Today she was wearing navy-blue jodhpurs and a dark-green pullover, making him wonder how often she dressed for anywhere but a visit to the stables. She had a large manila envelope pressed to her chest with her arms wrapped around it, like high school girls held their books in 1950s teen movies.

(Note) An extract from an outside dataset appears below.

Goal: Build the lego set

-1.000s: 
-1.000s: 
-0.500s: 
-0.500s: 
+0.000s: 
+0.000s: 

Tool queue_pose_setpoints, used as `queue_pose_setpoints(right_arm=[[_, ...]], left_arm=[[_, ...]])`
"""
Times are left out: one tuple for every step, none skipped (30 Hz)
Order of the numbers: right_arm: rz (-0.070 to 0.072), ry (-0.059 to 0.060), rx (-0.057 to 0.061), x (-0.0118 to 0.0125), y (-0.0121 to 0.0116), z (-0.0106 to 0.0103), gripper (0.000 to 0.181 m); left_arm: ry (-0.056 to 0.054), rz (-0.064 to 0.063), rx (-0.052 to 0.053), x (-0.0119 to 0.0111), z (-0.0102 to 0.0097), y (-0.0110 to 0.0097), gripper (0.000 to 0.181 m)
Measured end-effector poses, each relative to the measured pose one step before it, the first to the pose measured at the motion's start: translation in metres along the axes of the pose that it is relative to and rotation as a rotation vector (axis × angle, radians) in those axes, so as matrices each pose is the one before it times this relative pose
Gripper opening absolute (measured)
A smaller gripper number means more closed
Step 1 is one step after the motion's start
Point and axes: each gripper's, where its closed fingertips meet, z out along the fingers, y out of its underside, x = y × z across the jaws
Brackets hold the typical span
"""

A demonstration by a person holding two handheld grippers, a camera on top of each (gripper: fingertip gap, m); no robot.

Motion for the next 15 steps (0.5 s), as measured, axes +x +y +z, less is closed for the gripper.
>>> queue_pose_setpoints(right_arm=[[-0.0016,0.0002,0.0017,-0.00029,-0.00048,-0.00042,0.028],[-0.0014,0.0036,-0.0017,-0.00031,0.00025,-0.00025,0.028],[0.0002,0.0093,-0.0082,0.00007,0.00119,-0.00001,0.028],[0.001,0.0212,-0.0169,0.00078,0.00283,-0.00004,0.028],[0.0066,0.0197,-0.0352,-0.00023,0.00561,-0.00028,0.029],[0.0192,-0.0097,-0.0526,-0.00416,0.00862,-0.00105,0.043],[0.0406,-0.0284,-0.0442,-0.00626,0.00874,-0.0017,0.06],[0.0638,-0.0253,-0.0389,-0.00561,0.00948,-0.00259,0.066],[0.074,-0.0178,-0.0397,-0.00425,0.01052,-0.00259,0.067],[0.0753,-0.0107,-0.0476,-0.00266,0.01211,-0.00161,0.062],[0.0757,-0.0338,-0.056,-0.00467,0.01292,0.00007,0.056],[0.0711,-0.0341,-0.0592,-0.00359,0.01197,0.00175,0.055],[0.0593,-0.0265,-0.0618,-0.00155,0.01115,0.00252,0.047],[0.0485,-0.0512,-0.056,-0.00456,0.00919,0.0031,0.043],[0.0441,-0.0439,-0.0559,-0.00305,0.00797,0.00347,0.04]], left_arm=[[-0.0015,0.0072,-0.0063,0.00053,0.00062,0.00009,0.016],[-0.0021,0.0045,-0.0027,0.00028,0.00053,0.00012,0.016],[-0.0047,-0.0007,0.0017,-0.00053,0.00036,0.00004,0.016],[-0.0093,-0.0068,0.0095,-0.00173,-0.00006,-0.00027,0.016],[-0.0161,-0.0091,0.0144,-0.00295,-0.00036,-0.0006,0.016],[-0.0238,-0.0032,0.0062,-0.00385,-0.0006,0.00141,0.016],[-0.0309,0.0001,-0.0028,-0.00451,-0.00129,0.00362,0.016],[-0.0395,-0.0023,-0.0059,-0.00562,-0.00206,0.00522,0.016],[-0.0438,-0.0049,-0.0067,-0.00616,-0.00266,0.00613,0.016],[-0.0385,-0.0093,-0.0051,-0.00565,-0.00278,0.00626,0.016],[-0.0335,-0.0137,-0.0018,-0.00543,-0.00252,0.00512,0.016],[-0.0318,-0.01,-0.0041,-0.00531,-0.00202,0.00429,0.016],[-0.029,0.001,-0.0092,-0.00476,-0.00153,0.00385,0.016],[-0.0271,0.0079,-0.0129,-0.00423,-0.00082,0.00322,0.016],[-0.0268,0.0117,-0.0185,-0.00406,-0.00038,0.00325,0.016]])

Two things had altered, though. Firstly she was dogless and secondly, even from a distance, he could see a marked change in her body language. She stood on the path with feet planted squarely and, as he came closer, he saw she had a resolute expression to match her stance.

‘Why the coded message?’ he asked.

‘I didn’t want to be fobbed off with anyone else,’ she replied.

‘Look, it all depends what you’re going to say, but I can’t promise that I will be allowed to deal with it.’

‘I’ve made a decision, and now all I want is some moral support. I think I can trust you?’

‘Sure, but . . .’

She took a deep breath. ‘Don’t spoil it. I want support, not an accomplice.’

‘All I was about to say is that my authority is practically zero. I’m still a junior officer.’